Jakarta, (ANTARAGORONTALO) - Institute for Criminal Justice Reform (ICJR) menyarankan moratorium hukuman mati di Indonesia karena  praktik pemidanaan tersebut telah mendorong "death row phenomenon" (fenomena masa tunggu eksekusi) akibat panjangnya deret waktu tunggu eksekusi.

"Lamanya waktu tunggu eksekusi yang bahkan mencapai 16 tahun telah menimbulkan situasi penyiksaan bagi terpidana mati," kata Direktur Eksekutif ICJR Supriyadi Widodo Eddyono di Jakarta, Sabtu bertepatan dengan Hari Antipenyiksaan Sedunia, 26 Juni 2016.

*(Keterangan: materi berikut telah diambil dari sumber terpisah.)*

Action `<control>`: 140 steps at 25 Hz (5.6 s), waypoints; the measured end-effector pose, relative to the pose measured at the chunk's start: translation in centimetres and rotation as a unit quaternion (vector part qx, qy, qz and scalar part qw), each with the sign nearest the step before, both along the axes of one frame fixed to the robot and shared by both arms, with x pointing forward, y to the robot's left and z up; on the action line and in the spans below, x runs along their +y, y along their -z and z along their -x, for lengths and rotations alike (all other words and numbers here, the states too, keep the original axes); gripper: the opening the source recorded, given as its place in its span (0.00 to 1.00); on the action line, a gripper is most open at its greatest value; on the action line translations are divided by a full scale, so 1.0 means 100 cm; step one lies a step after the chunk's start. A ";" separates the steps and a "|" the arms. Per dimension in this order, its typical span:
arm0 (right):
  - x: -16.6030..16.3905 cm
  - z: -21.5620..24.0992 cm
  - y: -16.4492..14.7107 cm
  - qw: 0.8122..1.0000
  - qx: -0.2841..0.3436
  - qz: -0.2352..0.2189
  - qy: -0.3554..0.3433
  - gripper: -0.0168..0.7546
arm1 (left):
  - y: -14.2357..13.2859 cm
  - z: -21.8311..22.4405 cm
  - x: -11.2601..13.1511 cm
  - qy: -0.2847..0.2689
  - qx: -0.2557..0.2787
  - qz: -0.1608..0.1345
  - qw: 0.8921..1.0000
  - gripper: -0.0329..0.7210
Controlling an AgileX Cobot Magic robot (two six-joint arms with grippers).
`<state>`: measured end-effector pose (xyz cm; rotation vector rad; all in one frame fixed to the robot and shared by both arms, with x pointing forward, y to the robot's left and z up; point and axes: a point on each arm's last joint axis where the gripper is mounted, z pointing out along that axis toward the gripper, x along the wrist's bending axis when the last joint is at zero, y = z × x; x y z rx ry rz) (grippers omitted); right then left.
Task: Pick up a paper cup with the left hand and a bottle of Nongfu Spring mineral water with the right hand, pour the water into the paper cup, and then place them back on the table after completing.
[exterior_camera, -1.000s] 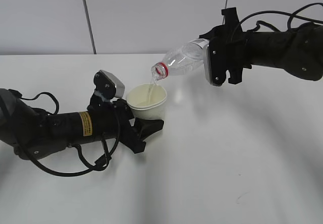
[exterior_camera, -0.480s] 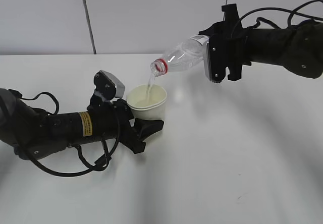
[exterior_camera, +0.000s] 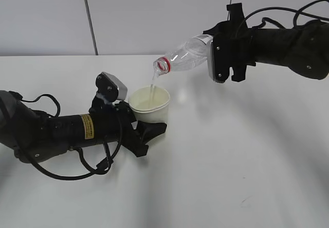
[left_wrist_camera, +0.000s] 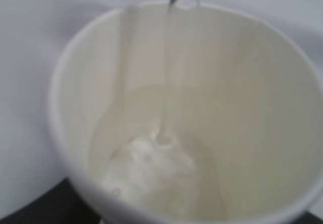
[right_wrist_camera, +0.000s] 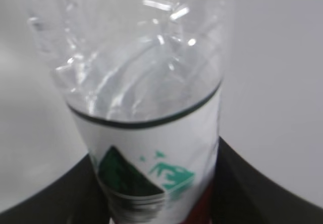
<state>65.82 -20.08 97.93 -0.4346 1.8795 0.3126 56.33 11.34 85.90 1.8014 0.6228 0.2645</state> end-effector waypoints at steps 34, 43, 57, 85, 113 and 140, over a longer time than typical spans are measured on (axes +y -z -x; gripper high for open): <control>0.000 0.001 0.002 0.950 0.140 -0.257 0.110 0.49 | 0.000 -0.001 0.000 -0.006 0.001 0.001 1.000 0.57; -0.001 0.001 0.003 0.891 0.200 -0.373 0.163 0.49 | 0.000 -0.001 0.001 -0.009 0.002 0.003 1.000 0.57; -0.015 0.002 0.006 0.799 0.252 -0.507 0.205 0.49 | -0.001 -0.004 0.002 -0.031 0.006 0.010 0.999 0.57; -0.028 0.022 0.035 0.716 0.303 -0.617 0.126 0.49 | -0.002 -0.039 0.076 -0.159 -0.016 0.001 0.987 0.57; -0.028 0.021 0.044 0.708 0.310 -0.620 0.134 0.49 | 0.017 -0.060 0.101 -0.266 -0.035 -0.010 0.963 0.57; -0.026 0.019 0.072 0.694 0.333 -0.622 0.144 0.49 | 0.026 -0.063 0.100 -0.268 -0.034 -0.006 0.963 0.57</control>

Dia mengatakan, eksekusi mati telah menyisakan permasalahan serius terkait kondisi ini. Pada dua eksekusi terakhir, rata-rata masa tunggu mencapai 10 Tahun enam bulan, dengan waktu tunggu paling lama mencapai 16 tahun.

Waktu tunggu yang begitu lama, di satu sisi menunjukkan bahwa para terpidana sesungguhnya sudah mendapatkan hukuman penjara yang tidak sedikit. Dengan demikian, terpidana mendapatkan dua kali hukuman yaitu penjara dan pidana mati. Perlakukan ini merupakan perlakuan yang tidak manusiawi.

Selain itu, kondisi di masa tunggu juga mengakibatkan trauma mental yang berat dan kemunduran kondisi fisik dalam tahanan.

Ia mencontohkan, terpidana mati kasus narkoba, Rodrigo Gularte dan Marco Archer Cardoso Moreira dieksekusi dalam kondisi gangguan jiwa dan mental yang tidak stabil.

Mary Jane, yang sampai saat ini masih masuk dalam masa tunggu terpidana mati, mendapatkan trauma mental dan stres.

Supriyadi mengutip pernyataan pelapor khusus PBB tentang penyiksaan dan perlakuan sewenang-wenang, Juan Mendez. Ia dalam laporan pada 2012 menyatakan hukuman mati haruslah dilihat dalam bingkai martabat manusia dan larangan terhadap penyiksaan dan perlakuan sewenang-wenang.

Secara praktik, metode eksekusi yang mengakibatkan ketersiksaan dan tidak manusiawi.